Thursday, 19 November 2009

Article: Planting The Seeds Of Prosperity In Africa

                                         [Map Of Africa]

Last month, the International Monetary Fund and the African Export-Import Bank made $800-million in credit available to Zimbabwe.

This initiative is meant to help the country restore its ravaged economy. But for Zim and other nations that lack the basic institutions required to build wealth, simply loaning or giving them money is not an effective
strategy for reducing poverty. What's needed instead are programmes that foster the conditions that cause long-term prosperity and well-being.

A report just released by the Legatum Institute, an Independent development think tank, helps identify some of those conditions. The 2009 Legatum Prosperity Index was developed by a group of 13 distinguished economists and policy experts. The study ranks 104 nations by their level of prosperity.

Of the 15 countries that ranked lowest on the Index, nine are in Africa even though many African countries, from the small Guinea Bissau to the relatively large Ethiopia, were excluded from the rankings due to a dearth of data. Overall, 55% of Africa's population, and 90% of the world's population, is covered by the Index.

Africa's dismal performance can't be attributed to a lack of aid. The region received a total of $716-billion in international assistance between 1960 and 2006, after adjusting for inflation. Yet many countries in the region have failed to achieve sustained economic growth. In 1981, 53.7% of Africans were living below the poverty line. Today, that number is virtually unchanged - it's still above 50%.

While Africa's poverty has not diminished, other countries have become richer, creating an ever-widening degree of global economic inequality. In 1960, the average person living in Asia, for instance, was poorer than the average African. By 2003, the average Asian was almost 2.5 times richer than the average African.

For policymakers, then, the big question is as follows: If 50 years' worth of aid hasn't had much effect, what will? The Index points the way to an answer. It identifies nine ‘building blocks’ of prosperity - economic fundamentals, entrepreneurship and innovation, education, democratic institutions, governance, health, personal freedom, security, and social capital.

Nations lacking in these areas are at a serious disadvantage when it comes to achieving both wealth and happiness. Viewing Africa through this lens, the nature of the region's problems becomes clearer.

Look at Kenya, which ranked 95th on the Index. Almost a quarter of Kenyans live on less than $1 per day. The country's plight is exacerbated by a disastrously high incidence of HIV/Aids, with close to 5% of the population infected.

Traditional aid hasn't helped Kenya because it doesn't address the country's systemic problems. Kenya is plagued by high rates of assault, homicide and theft, due to frequent civil conflicts often caused by its repressive and corrupt government.
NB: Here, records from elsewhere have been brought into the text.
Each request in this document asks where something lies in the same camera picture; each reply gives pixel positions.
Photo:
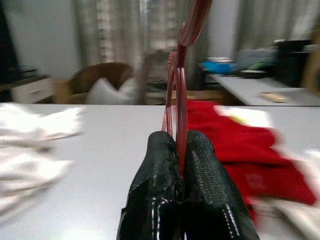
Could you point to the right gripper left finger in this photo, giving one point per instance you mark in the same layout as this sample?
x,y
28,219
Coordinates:
x,y
155,187

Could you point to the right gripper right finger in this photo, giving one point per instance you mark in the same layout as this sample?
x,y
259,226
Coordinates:
x,y
210,195

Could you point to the dark red plastic hanger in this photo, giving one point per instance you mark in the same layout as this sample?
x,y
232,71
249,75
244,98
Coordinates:
x,y
181,112

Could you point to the red garment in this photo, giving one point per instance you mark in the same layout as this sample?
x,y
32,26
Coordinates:
x,y
250,155

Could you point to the plain white garment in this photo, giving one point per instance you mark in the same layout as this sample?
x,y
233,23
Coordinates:
x,y
30,140
300,220

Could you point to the white pillow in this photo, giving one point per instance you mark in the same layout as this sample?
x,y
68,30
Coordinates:
x,y
105,92

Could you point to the grey side table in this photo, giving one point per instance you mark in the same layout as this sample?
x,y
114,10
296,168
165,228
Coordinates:
x,y
250,87

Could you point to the flat gold item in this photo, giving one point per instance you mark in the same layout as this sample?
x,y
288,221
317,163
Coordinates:
x,y
273,97

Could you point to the blue plastic bowl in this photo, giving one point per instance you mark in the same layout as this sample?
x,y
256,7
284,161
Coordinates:
x,y
217,67

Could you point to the brown wicker chair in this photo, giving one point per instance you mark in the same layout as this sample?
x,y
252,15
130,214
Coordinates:
x,y
80,77

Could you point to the green item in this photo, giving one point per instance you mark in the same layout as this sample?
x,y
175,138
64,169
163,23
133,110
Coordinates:
x,y
262,65

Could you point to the black appliance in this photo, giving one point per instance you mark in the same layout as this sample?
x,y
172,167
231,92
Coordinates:
x,y
290,65

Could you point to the white drawer cabinet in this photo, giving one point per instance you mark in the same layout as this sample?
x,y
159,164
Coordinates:
x,y
32,90

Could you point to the sheer grey curtain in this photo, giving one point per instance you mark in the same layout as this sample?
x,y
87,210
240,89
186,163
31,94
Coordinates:
x,y
270,20
120,32

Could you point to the black television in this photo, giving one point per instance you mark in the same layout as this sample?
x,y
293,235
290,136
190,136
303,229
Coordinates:
x,y
7,45

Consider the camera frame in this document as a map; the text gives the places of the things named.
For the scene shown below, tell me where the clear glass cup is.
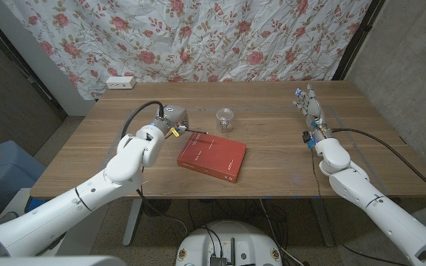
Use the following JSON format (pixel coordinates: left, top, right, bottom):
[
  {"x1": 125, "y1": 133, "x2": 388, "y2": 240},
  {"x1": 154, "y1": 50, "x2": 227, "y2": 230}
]
[{"x1": 215, "y1": 107, "x2": 235, "y2": 134}]

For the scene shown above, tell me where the metal table leg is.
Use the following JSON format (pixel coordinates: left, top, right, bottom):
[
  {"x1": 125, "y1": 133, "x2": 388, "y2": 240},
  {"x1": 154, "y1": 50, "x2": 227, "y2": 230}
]
[
  {"x1": 122, "y1": 198, "x2": 143, "y2": 247},
  {"x1": 310, "y1": 198, "x2": 336, "y2": 248}
]

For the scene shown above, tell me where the blue storage box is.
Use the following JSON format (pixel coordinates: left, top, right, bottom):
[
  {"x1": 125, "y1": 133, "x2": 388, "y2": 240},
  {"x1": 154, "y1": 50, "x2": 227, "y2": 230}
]
[{"x1": 0, "y1": 140, "x2": 47, "y2": 211}]

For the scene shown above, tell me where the red notebook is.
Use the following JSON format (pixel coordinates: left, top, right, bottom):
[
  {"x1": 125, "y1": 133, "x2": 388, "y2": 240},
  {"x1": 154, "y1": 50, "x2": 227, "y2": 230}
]
[{"x1": 177, "y1": 132, "x2": 248, "y2": 184}]

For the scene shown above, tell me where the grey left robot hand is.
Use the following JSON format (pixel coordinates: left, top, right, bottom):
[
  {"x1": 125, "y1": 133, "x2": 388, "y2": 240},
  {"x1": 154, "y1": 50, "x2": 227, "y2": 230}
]
[{"x1": 152, "y1": 104, "x2": 190, "y2": 137}]

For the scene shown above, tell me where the floral backdrop cloth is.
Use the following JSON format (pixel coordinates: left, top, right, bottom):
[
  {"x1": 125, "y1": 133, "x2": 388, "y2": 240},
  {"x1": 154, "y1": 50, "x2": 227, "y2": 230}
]
[{"x1": 1, "y1": 0, "x2": 373, "y2": 100}]

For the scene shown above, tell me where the white power strip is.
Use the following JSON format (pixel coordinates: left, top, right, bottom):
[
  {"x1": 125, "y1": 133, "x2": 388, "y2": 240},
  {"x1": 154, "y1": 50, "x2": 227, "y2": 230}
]
[{"x1": 105, "y1": 75, "x2": 137, "y2": 90}]

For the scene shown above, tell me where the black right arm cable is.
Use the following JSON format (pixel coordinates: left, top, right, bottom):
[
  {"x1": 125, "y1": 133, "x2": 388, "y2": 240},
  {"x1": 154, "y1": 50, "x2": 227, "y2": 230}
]
[{"x1": 331, "y1": 127, "x2": 426, "y2": 203}]

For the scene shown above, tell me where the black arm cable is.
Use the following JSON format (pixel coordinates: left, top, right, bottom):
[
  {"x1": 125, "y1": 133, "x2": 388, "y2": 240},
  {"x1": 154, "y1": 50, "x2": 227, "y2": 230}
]
[
  {"x1": 120, "y1": 100, "x2": 166, "y2": 140},
  {"x1": 331, "y1": 127, "x2": 426, "y2": 203}
]

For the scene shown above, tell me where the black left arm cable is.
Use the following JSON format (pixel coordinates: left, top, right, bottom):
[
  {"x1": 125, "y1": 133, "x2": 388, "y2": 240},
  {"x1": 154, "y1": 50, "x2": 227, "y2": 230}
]
[{"x1": 120, "y1": 100, "x2": 166, "y2": 140}]

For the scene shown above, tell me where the white floor cable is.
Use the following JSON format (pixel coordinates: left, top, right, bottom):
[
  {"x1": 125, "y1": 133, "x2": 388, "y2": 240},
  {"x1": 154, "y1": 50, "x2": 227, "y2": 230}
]
[{"x1": 259, "y1": 199, "x2": 305, "y2": 266}]

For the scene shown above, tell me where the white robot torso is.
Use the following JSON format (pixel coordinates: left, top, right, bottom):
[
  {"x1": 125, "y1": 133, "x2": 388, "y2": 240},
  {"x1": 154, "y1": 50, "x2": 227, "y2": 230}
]
[{"x1": 175, "y1": 220, "x2": 283, "y2": 266}]

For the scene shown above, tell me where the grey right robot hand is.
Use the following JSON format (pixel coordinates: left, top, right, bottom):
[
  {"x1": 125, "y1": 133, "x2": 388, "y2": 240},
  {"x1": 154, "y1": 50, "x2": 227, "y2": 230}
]
[{"x1": 293, "y1": 83, "x2": 334, "y2": 143}]

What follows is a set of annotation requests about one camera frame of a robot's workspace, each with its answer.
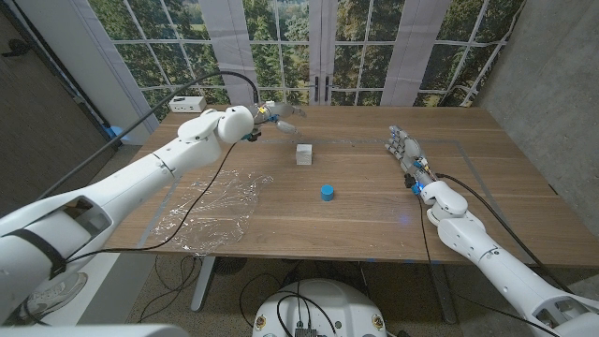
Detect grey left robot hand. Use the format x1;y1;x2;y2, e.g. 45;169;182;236
254;101;308;137

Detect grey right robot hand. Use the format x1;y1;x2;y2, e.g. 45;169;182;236
384;125;437;187

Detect small white package box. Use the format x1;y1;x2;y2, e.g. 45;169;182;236
295;143;314;166

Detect clear plastic wrap sheet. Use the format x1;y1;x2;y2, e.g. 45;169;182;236
148;168;275;254

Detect white power strip box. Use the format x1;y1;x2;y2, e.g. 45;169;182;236
168;95;208;114

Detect grey table leg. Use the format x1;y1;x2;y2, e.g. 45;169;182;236
430;264;458;325

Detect black round floor foot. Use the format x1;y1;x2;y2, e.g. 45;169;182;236
212;256;248;276

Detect white robot torso base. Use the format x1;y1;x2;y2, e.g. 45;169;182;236
252;279;387;337

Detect white table leg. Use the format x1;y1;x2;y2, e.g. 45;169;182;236
190;256;217;313

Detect grey white sneaker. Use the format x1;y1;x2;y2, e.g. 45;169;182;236
21;271;89;320

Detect thin black right arm wire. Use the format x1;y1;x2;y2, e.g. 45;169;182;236
417;196;561;337

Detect thin black arm wire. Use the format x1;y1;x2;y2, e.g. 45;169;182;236
65;142;238;264
417;196;561;337

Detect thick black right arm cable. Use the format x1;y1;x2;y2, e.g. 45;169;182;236
434;171;573;295

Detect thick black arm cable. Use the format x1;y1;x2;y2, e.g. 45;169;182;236
37;69;261;202
434;171;573;295

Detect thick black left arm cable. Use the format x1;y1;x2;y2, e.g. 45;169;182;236
37;69;261;202

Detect thin black left arm wire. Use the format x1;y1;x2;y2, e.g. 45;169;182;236
65;142;238;264

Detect black torso cable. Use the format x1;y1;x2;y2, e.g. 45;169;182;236
275;290;339;337

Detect black floor cable loops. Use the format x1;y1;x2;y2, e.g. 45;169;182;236
139;254;203;324

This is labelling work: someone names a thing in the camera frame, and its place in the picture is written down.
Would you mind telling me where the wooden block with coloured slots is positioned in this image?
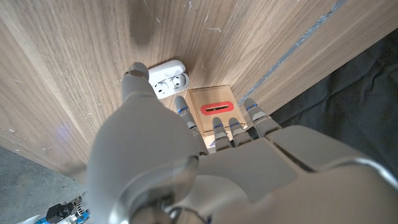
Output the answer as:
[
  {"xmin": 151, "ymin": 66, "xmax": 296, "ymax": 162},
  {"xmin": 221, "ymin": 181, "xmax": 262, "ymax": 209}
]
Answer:
[{"xmin": 185, "ymin": 84, "xmax": 249, "ymax": 149}]

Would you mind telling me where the white AirPods case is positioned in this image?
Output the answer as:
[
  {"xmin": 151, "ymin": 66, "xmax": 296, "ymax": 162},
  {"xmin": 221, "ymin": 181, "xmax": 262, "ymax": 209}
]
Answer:
[{"xmin": 146, "ymin": 59, "xmax": 190, "ymax": 100}]

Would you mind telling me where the grey tape outline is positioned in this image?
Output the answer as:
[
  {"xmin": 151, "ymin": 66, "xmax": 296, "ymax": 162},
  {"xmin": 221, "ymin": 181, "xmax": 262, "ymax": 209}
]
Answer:
[{"xmin": 238, "ymin": 0, "xmax": 348, "ymax": 105}]

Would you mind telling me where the black curtain backdrop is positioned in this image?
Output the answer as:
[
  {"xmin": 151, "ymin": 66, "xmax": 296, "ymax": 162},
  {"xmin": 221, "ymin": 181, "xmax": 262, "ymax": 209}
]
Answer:
[{"xmin": 270, "ymin": 27, "xmax": 398, "ymax": 181}]

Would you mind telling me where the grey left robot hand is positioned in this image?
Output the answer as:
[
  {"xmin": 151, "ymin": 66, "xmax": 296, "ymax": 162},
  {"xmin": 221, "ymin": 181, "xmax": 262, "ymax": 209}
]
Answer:
[{"xmin": 85, "ymin": 61, "xmax": 398, "ymax": 224}]

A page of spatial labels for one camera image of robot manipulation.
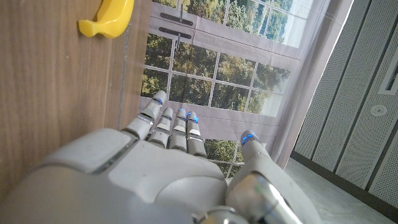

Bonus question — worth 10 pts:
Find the printed window backdrop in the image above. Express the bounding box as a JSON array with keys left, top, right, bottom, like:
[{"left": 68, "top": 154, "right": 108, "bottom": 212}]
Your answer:
[{"left": 139, "top": 0, "right": 355, "bottom": 180}]

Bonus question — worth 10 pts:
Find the ceiling air vent slot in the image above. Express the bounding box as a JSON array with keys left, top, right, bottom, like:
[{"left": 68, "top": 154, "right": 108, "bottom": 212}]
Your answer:
[{"left": 377, "top": 55, "right": 398, "bottom": 96}]

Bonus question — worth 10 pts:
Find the yellow toy banana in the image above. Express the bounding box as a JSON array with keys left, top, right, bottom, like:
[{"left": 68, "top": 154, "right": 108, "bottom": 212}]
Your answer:
[{"left": 77, "top": 0, "right": 135, "bottom": 39}]

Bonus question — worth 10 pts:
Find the round white ceiling fixture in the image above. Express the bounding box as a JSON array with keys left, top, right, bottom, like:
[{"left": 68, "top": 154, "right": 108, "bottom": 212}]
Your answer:
[{"left": 370, "top": 105, "right": 388, "bottom": 117}]

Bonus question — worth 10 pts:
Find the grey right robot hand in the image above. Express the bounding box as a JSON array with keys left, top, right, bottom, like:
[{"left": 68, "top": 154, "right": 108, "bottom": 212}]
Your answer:
[{"left": 0, "top": 90, "right": 323, "bottom": 224}]

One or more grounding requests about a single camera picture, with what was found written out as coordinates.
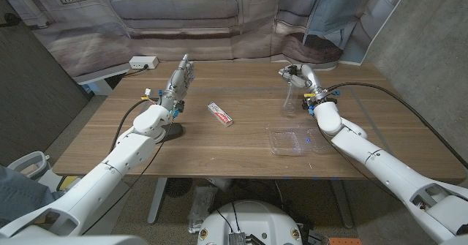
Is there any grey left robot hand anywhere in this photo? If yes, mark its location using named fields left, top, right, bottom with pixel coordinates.
left=162, top=53, right=195, bottom=110

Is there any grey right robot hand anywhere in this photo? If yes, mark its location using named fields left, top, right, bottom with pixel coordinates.
left=278, top=64, right=327, bottom=102

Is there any clear dispenser bottle black pump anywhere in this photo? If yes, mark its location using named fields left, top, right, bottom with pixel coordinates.
left=281, top=64, right=303, bottom=117

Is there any white red toothpaste box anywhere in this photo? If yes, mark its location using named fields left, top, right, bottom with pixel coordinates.
left=207, top=102, right=234, bottom=128

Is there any clear plastic clamshell container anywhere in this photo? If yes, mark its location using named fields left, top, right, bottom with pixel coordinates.
left=268, top=127, right=336, bottom=157

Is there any white power strip box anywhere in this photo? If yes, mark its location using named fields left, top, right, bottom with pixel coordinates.
left=129, top=56, right=160, bottom=70

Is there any black flat pad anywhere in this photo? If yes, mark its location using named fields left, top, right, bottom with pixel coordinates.
left=164, top=122, right=185, bottom=142

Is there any white shelf board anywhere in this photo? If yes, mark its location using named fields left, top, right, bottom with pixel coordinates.
left=75, top=62, right=131, bottom=96

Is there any printed living room backdrop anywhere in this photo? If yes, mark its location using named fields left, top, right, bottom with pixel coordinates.
left=0, top=0, right=414, bottom=85

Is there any black round fan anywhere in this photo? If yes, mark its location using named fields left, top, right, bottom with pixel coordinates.
left=164, top=178, right=193, bottom=197

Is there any white table leg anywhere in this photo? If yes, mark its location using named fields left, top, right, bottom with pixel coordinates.
left=147, top=177, right=168, bottom=225

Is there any clear plastic bag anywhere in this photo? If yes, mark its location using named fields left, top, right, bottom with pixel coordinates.
left=188, top=185, right=219, bottom=234

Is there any grey table leg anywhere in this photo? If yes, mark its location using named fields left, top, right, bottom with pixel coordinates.
left=328, top=181, right=355, bottom=230

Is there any yellow flat object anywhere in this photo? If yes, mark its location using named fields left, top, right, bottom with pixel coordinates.
left=58, top=175, right=80, bottom=193

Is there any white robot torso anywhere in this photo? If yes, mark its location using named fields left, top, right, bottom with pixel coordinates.
left=196, top=200, right=303, bottom=245

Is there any orange box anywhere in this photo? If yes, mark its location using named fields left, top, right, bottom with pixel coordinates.
left=328, top=237, right=363, bottom=245

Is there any white plastic bin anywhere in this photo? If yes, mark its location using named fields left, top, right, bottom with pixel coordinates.
left=6, top=151, right=51, bottom=182

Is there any person in blue jeans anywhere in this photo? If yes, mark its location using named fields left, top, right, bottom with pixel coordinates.
left=0, top=164, right=56, bottom=227

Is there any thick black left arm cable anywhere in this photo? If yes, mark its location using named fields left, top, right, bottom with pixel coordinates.
left=111, top=98, right=162, bottom=153

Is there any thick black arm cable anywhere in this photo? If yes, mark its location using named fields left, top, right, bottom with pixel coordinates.
left=111, top=98, right=162, bottom=153
left=325, top=82, right=468, bottom=169

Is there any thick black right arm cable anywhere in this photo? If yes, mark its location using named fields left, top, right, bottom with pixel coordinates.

Or take Nigeria, which came in at 98th overall. The technology infrastructure in that country is very poor, with less than one personal computer per 100 people. Only 63% of Nigerian workers have attended primary school, and less than a third of the country's students have a secondary education. Nigerian elections are poorly regulated, and there's no independent judiciary. The result has been severe political instability that's crippled this nation of over 140-million.

Contrast the state of these two countries with South Africa which, at 51st, is the highest ranking African country on the Index, and would be higher were it not for its high crime and security concerns. South Africans have relatively robust civil liberties, including the right to freely associate with political and civic organizations’; 70% of the country's citizens report being satisfied with freedom of choice in their daily lives.

SA has exceptional entrepreneurial activity, with over 41,350 new businesses registered in 2007. And the SA school system has one teacher per 30 students - a good ratio relative not just to Africa, but to the world.

Another African success story is Botswana, which ranked 56th on the Index. Botswana has experienced consistent economic growth over the last few years. In fact, since it gained its independence from Great Britain in 1966, the country's economy has grown faster than China's by some measures. Botswana would have ranked even higher if it were not suffering from one of the world's worst Aids epidemics.

The country's progress is partially attributable to the fact that it's relatively democratic - 84% of Botswanans report that they're confident in the fairness of the judicial system, and 91% believe that the country's political elections are honest.

The Prosperity Index makes clear what many already know about prosperity: in order for any society to flourish over time, people need to feel safe, and have the freedom to express themselves, start businesses, practise their religion, keep healthy, and develop meaningful social connections.

Growth is absolutely vital for Africa. The last 50 years of development policy have shown that money alone, especially money donated, can't bring the region out of poverty. What's needed is a holistic approach that  focuses on the building blocks that empower Africans to help themselves.

By Thompson Ayodele and Roger Bate

(Roger Bate is the Legatum Fellow at the American Enterprise Institute in Washington, DC. Thompson Ayodele is the Executive Director of Initiative for Public Policy Analysis, a public-policy think tank based in Lagos, Nigeria).